Making them suck more does nobody any good.

> Switching to "safe" method may make very little difference in practice. Web applications that don't need body of POST at all are very likely to be exploitable via GET requests as well (e.g. PHP using register_globals misfeature).

They might be, but at least those vulnerabilities are already
defined as being a violation of the relevant standard.  Those
server-side implementations will suck just as much with ping as
they would without it in HTML, whereas the ones that actually
do check the method (as required by HTTP) will be newly broken
by ping.

> The spec could say that non-graphical UAs that don't support JavaScript are not allowed to support ping either, and AFAIK there will be no new vulnerability.

And no value-add either, since a ping can already be done in
javascript.

> ping is easier to block than other CSRF exploits. Given that it's a new feature with very specific purpose, servers could even be shipped with ping requests blocked by default.

I fail to see how that would help anyone.

>> That would also solve ISSUE-2 (PINGUI), which the past two years have
>> demonstrated that implementing a preferences UI should at least
>> be figured out before it is demanded of all implementations.
> 
> Disabling of ping can be coupled with disabling of Referer header and 3rd party cookies. They are similar and figured out.
> 
> Ping may be disabled when browsing in "private" mode (definition of this mode varies between browsers, so not all may choose to do it) or by browser extensions like TORButton and NoScript (both block it already!)
> 
> I don't think ping needs more than that. It's certainly unreasonable to expect that users will manually check every tracking URL before clicking on any link. Auditing of tracking URLs has to be done automatically, and ping allows that.
> 
> There are already nastier tracking methods in widespread use that lack UI. To compete with them ping probably even _shouldn't_ have UI. Anyway, it gives browsers full control and tracking URLs, so browsers have a lot of freedom with UI implementation, if any is ever needed.

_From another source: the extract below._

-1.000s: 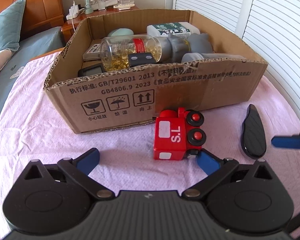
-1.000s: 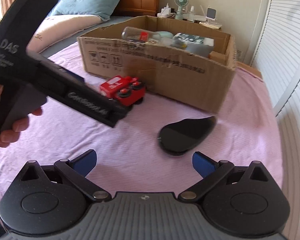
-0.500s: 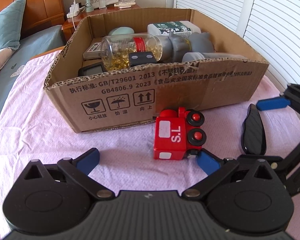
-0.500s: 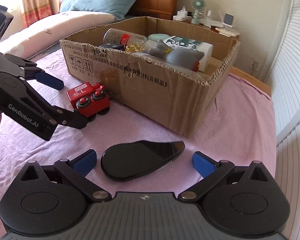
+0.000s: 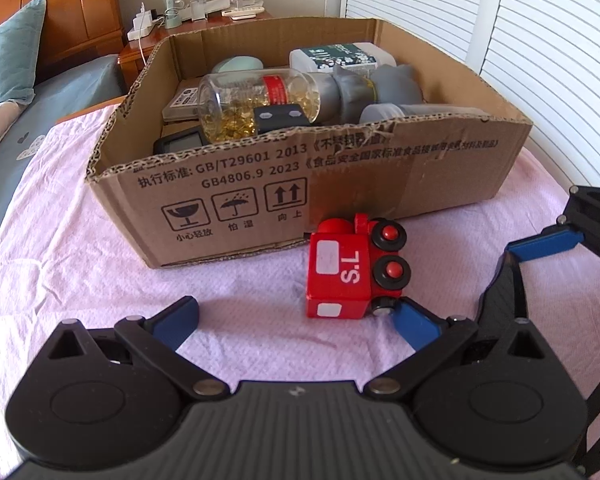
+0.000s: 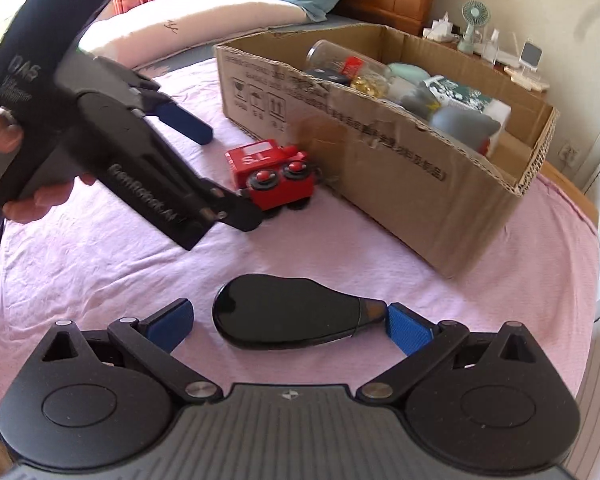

I think the point was that it hasn't been implemented, so
how can we expect to reach worldwide agreement on it as a
standard?  Standards are supposed to be agreements on how
everyone should implement, not speculation on how someone
might implement.

If ping has a future, then define it as an extension,
implement it as an extension, deploy it as an extension,
and finally adopt it as a standard for everyone else.